[X2Go-Commits] x2gobroker.git - build-main (branch) updated: 248929ec32c01181742830159aed013a880eafca
X2Go dev team
git-admin at x2go.org
Sun May 19 13:03:01 CEST 2013
The branch, build-main has been updated
via 248929ec32c01181742830159aed013a880eafca (commit)
from 4bef261502ad0d4d20751eca0073f5f295aa99ff (commit)

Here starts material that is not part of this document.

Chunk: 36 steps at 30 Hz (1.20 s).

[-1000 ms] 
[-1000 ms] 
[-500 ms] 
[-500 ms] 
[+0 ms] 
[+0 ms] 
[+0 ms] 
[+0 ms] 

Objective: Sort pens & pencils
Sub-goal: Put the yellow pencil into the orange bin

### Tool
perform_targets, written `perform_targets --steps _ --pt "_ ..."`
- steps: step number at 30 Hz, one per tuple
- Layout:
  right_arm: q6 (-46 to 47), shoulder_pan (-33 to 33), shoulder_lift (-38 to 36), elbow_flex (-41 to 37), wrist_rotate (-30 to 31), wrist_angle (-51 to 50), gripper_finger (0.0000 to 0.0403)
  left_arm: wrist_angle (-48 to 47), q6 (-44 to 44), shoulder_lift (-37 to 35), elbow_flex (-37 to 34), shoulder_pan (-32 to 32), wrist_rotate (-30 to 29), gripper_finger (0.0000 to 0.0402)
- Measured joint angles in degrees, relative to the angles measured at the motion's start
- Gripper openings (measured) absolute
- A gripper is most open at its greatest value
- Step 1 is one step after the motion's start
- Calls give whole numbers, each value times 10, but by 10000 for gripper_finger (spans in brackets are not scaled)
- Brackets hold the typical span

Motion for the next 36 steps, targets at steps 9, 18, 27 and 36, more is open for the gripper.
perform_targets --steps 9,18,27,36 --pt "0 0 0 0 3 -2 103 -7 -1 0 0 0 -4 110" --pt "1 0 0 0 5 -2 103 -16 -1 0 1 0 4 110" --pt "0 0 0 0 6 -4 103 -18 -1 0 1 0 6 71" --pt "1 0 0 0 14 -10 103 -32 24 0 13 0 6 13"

Those revisions listed above that are new to this repository have
not appeared on any other notification email; so we list those
revisions in full, below.
- Log -----------------------------------------------------------------
-----------------------------------------------------------------------
Summary of changes:
x2gobroker/backends/base.py | 113 +++++++++++++++++++++++-
x2gobroker/backends/inifile.py | 7 ++
x2gobroker/tests/test_backend_base.py | 141 +++++++++++++++++++++++++++++-
x2gobroker/tests/test_backend_inifile.py | 2 +-
x2gobroker/tests/test_web_plain_base.py | 5 +-
5 files changed, 261 insertions(+), 7 deletions(-)
The diff of changes is:
diff --git a/x2gobroker/backends/base.py b/x2gobroker/backends/base.py
index 19cab3c..93bb288 100644
--- a/x2gobroker/backends/base.py
+++ b/x2gobroker/backends/base.py
@@ -26,6 +26,7 @@ __NAME__ = 'x2gobroker-pylib'
# modules
import types
+import copy
import uuid
import pam
@@ -125,11 +126,33 @@ class X2GoBroker(object):
Get the session profile defaults, i.e. profile options that all
configured session profiles have in common.

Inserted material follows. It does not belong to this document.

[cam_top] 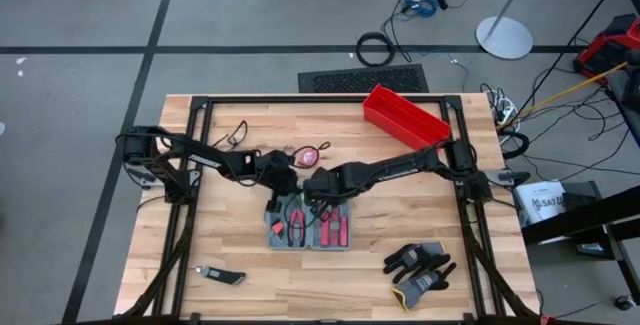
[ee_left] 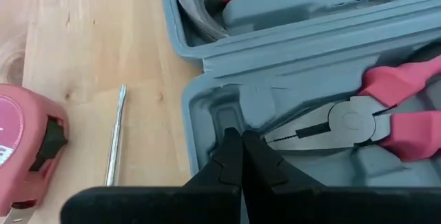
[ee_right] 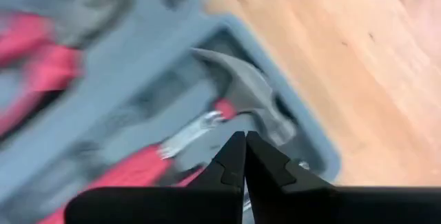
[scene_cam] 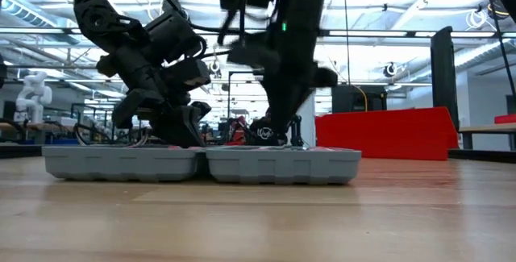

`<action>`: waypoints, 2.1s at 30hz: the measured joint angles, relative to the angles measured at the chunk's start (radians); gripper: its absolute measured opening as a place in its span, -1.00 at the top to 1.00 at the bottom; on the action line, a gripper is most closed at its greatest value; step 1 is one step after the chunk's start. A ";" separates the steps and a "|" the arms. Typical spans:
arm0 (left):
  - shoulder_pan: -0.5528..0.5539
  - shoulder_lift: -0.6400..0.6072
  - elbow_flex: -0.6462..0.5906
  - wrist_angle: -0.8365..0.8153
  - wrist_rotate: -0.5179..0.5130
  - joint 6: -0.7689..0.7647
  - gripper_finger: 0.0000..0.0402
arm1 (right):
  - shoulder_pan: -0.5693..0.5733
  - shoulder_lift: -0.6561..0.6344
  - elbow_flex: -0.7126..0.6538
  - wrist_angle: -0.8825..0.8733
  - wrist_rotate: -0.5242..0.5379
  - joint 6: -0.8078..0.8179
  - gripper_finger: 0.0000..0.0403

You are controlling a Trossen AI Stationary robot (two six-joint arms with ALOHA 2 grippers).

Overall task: Prefit tool cases
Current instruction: Put the screwdriver bits into the toolbox

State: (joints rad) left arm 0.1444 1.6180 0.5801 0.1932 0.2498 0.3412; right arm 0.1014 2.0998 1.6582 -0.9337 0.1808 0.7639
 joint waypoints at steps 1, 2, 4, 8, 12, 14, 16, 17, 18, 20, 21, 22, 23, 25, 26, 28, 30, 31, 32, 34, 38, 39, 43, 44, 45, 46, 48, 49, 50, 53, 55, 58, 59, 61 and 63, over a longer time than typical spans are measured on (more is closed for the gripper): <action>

+ The defaults are hard-coded in L{x2gobroker.defaults} for class
+ L{x2gobroker.base.X2GoBroker}.
+
@return: a dictionary containing the session profile defaults
@rtype: C{dict}
"""
- return {}
+ profile_defaults = copy.deepcopy(x2gobroker.defaults.X2GOBROKER_SESSIONPROFILE_DEFAULTS['DEFAULT'])

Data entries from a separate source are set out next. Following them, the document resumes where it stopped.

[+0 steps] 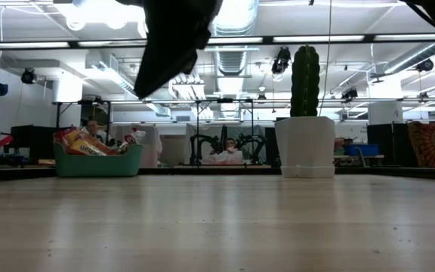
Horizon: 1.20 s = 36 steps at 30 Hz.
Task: Sort Maruchan noodles
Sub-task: Put the blue noodle pack into the transparent bin, then return to Home Position
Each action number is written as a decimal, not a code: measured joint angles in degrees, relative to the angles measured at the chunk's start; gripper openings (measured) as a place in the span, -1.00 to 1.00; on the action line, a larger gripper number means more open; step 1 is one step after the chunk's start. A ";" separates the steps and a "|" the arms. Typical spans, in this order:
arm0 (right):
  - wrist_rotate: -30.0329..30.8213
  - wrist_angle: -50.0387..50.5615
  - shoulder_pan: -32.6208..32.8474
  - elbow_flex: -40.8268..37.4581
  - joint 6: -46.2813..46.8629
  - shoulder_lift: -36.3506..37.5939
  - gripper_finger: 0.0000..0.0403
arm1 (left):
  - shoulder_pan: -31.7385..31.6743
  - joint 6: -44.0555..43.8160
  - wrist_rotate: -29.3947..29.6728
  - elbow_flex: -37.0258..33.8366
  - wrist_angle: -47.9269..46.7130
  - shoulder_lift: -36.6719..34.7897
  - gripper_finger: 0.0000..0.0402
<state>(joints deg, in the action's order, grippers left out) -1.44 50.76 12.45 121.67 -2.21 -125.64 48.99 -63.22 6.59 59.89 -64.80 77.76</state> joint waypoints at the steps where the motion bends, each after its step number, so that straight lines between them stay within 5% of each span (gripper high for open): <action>1: -0.02 0.16 0.07 -0.41 0.27 0.00 -0.64 | 0.08 0.34 0.21 -1.31 2.06 0.25 -0.81; 5: -0.04 0.07 0.57 -1.77 1.06 0.00 -0.65 | 0.07 0.34 -1.56 -7.07 10.60 0.85 -0.81; 9: -0.04 -0.05 1.10 -2.74 2.13 0.00 -0.63 | 0.03 -2.19 -1.44 -7.04 9.23 0.46 -0.81; 14: 0.08 0.01 1.81 -4.66 3.08 0.75 -0.64 | 0.08 2.26 5.14 -0.29 3.76 -0.09 -0.81; 18: 3.93 -2.50 2.68 -9.49 3.76 4.07 -0.66 | 0.11 11.90 16.44 5.79 4.26 -0.10 -0.81; 21: 7.07 -9.26 3.46 -17.45 3.89 9.41 -0.66 | 0.09 24.00 26.43 8.41 8.95 -0.11 -0.81; 27: 10.39 -26.73 4.12 -39.23 4.98 25.29 -0.66 | -0.92 44.80 35.03 9.49 20.76 -0.06 -0.81; 32: 10.88 -51.32 4.15 -60.04 -0.73 37.92 -0.66 | -3.58 66.60 33.41 4.98 37.79 -0.39 -0.81; 36: 10.49 -68.53 3.70 -73.99 -7.38 46.14 -0.66 | -7.96 76.00 29.26 -0.51 46.27 -4.46 -0.81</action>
<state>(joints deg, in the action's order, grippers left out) 9.06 -17.77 16.15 47.68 -9.59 -79.50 41.02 12.78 35.85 59.38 -18.53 73.30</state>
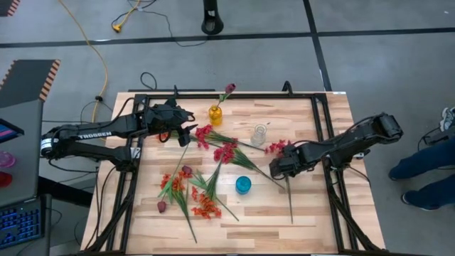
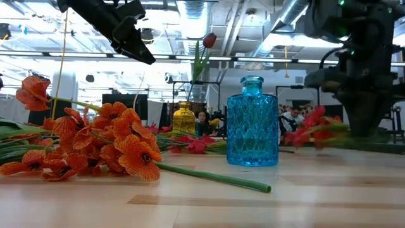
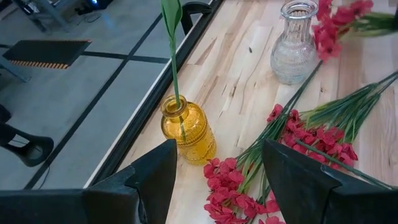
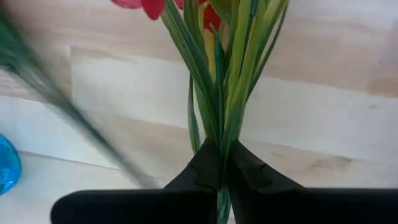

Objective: Sort flowers into vase by color
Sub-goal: Put the bottom right red flowers into the transparent vase

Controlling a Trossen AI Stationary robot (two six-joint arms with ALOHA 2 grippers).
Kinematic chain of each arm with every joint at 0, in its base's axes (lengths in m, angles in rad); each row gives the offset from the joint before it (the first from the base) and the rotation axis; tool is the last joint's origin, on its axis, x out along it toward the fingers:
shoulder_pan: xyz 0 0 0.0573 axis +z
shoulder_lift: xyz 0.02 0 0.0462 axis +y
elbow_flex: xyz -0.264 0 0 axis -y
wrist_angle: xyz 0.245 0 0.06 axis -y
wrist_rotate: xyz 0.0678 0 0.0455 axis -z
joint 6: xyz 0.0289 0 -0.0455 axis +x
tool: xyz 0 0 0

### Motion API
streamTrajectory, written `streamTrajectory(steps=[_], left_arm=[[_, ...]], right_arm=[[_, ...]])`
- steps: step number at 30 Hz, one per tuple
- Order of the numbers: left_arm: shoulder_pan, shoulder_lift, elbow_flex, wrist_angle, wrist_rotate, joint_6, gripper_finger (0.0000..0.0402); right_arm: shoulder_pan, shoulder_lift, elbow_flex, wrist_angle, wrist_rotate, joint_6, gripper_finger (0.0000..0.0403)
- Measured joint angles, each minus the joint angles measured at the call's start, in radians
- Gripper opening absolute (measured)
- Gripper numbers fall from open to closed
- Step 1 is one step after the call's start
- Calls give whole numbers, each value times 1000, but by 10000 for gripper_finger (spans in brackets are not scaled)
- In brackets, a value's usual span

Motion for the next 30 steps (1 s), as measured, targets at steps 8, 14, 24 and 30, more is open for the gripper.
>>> streamTrajectory(steps=[8, 14, 24, 30], left_arm=[[0, 0, 0, 0, 0, -3, 224], [0, 0, 0, 0, 0, -21, 224], [0, 0, 0, 0, 0, -29, 224], [0, 0, 0, 0, 0, -69, 224]], right_arm=[[0, -183, 1, -80, 150, -1, 40], [-1, -330, 2, -63, 310, -85, 40], [-3, -529, 45, 43, 640, -421, 40], [-10, -557, 49, 448, 832, -999, 41]])
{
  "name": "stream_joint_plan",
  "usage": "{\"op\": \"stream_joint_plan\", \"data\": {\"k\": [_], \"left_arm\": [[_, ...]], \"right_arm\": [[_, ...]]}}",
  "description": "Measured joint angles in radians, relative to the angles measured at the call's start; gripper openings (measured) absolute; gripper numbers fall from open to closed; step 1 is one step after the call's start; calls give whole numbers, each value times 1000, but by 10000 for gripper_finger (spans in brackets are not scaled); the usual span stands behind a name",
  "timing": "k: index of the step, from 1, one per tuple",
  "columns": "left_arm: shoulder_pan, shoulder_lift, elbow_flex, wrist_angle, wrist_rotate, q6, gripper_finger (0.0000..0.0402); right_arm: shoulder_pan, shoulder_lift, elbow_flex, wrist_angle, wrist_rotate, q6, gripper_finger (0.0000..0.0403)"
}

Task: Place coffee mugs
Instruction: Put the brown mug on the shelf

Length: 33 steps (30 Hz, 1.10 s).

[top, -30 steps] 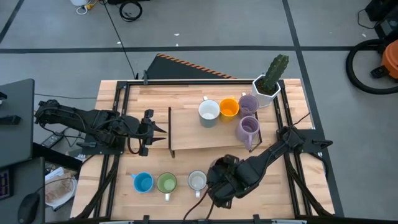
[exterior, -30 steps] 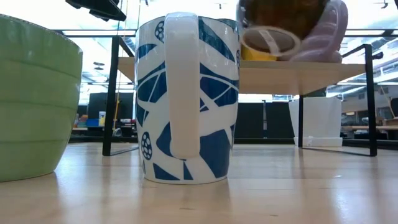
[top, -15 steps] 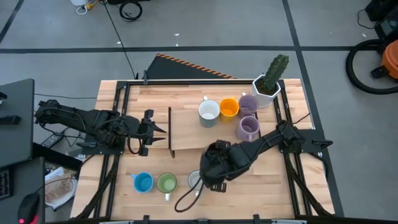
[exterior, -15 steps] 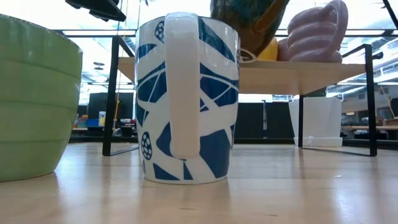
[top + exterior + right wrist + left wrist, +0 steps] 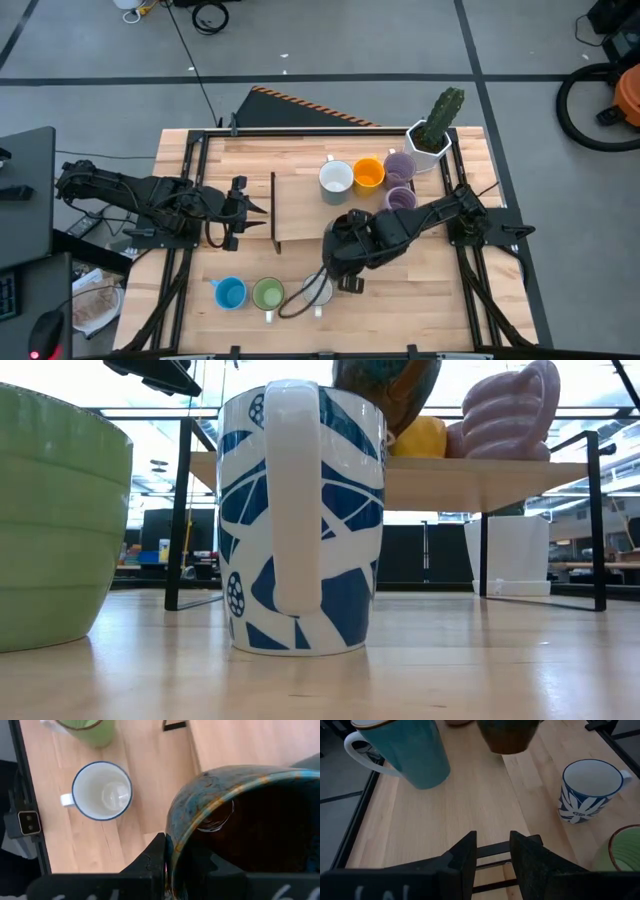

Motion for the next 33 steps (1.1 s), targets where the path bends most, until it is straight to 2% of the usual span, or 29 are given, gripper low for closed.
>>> {"op": "stream_joint_plan", "data": {"k": [15,25,33], "left_arm": [[0,0,0,-11,0,-16,123],[0,0,0,-21,0,-24,123],[0,0,0,-11,0,-24,123]], "right_arm": [[-65,-82,-9,3,-53,-43,45],[-94,-176,-171,1,-74,2,45],[-150,-202,-257,0,-101,2,45]]}}
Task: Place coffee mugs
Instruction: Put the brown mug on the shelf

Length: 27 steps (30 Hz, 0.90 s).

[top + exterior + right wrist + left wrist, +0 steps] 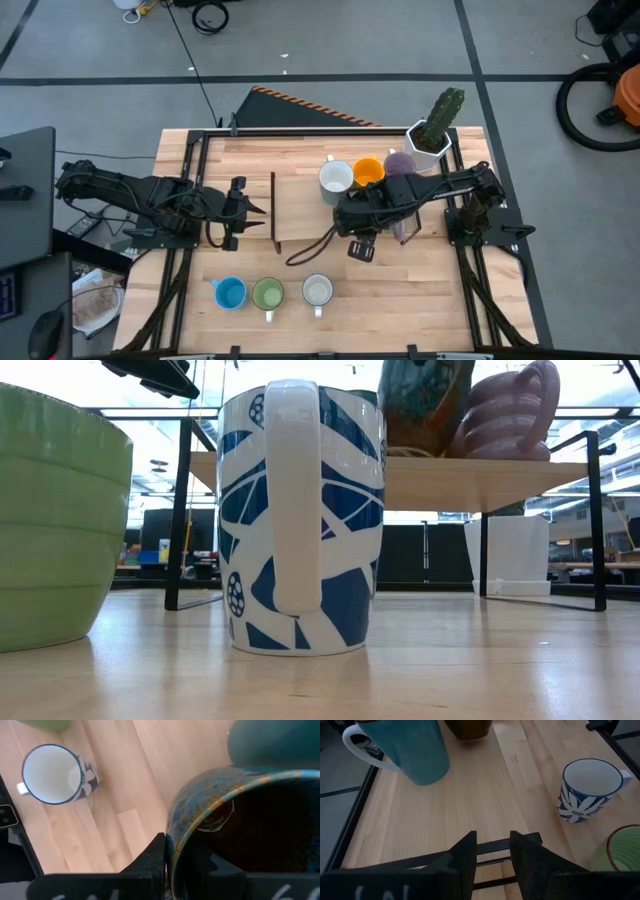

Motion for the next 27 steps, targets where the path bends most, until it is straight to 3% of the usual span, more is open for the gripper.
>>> {"op": "stream_joint_plan", "data": {"k": [27], "left_arm": [[0,0,0,-2,0,1,123]], "right_arm": [[-104,1,-15,1,-78,-43,52]]}}
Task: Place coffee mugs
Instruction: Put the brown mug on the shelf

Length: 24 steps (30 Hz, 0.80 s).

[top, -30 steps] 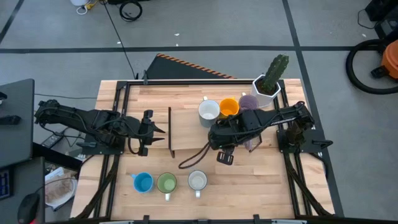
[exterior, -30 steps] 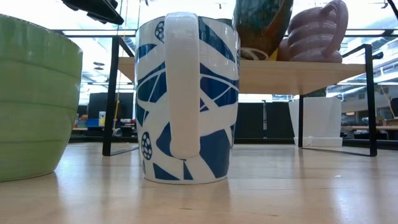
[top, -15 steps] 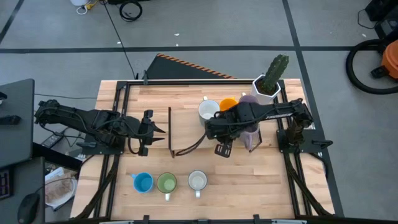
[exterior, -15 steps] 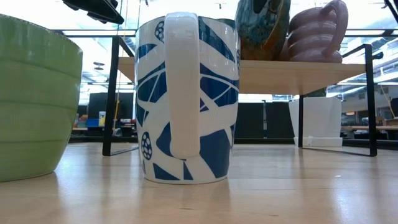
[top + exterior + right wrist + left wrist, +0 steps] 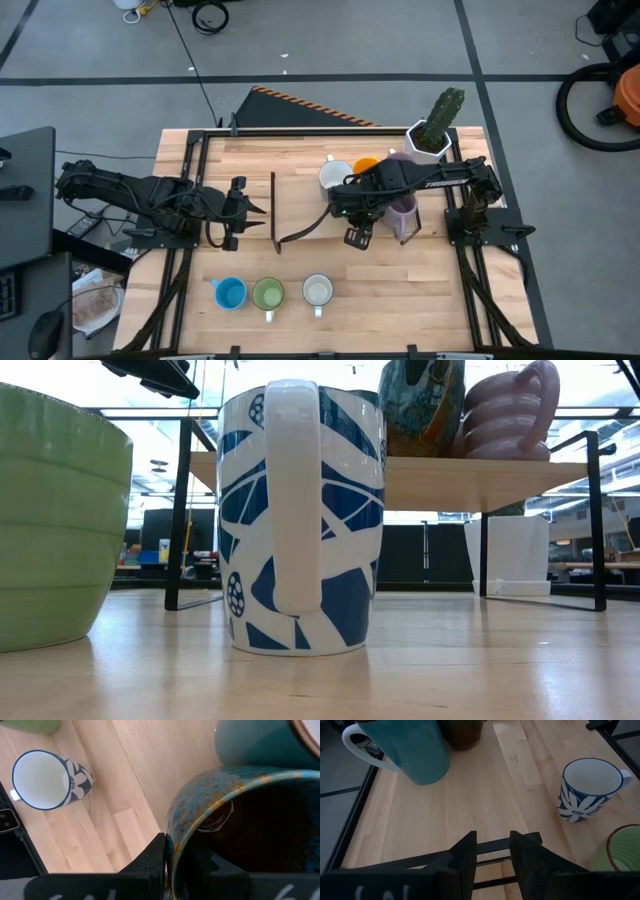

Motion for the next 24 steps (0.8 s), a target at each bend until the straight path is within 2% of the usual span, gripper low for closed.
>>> {"op": "stream_joint_plan", "data": {"k": [24], "left_arm": [[0,0,0,0,0,0,123]], "right_arm": [[-35,1,0,29,24,7,52]]}}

+ for key in copy.deepcopy(profile_defaults):
+ if key.startswith('acl-'):
+ del profile_defaults[key]
+ return profile_defaults
+
+ def get_acl_defaults(self):
+ """\
+ Get the ACL defaults for session profiles. The defaults are hard-coded
+ in L{x2gobroker.defaults} for class L{x2gobroker.base.X2GoBroker}.
+
+ @return: a dictionary containing the ACL defaults for all session profiles
+ @rtype: C{dict}
+
+ """
+ acl_defaults = copy.deepcopy(x2gobroker.defaults.X2GOBROKER_SESSIONPROFILE_DEFAULTS['DEFAULT'])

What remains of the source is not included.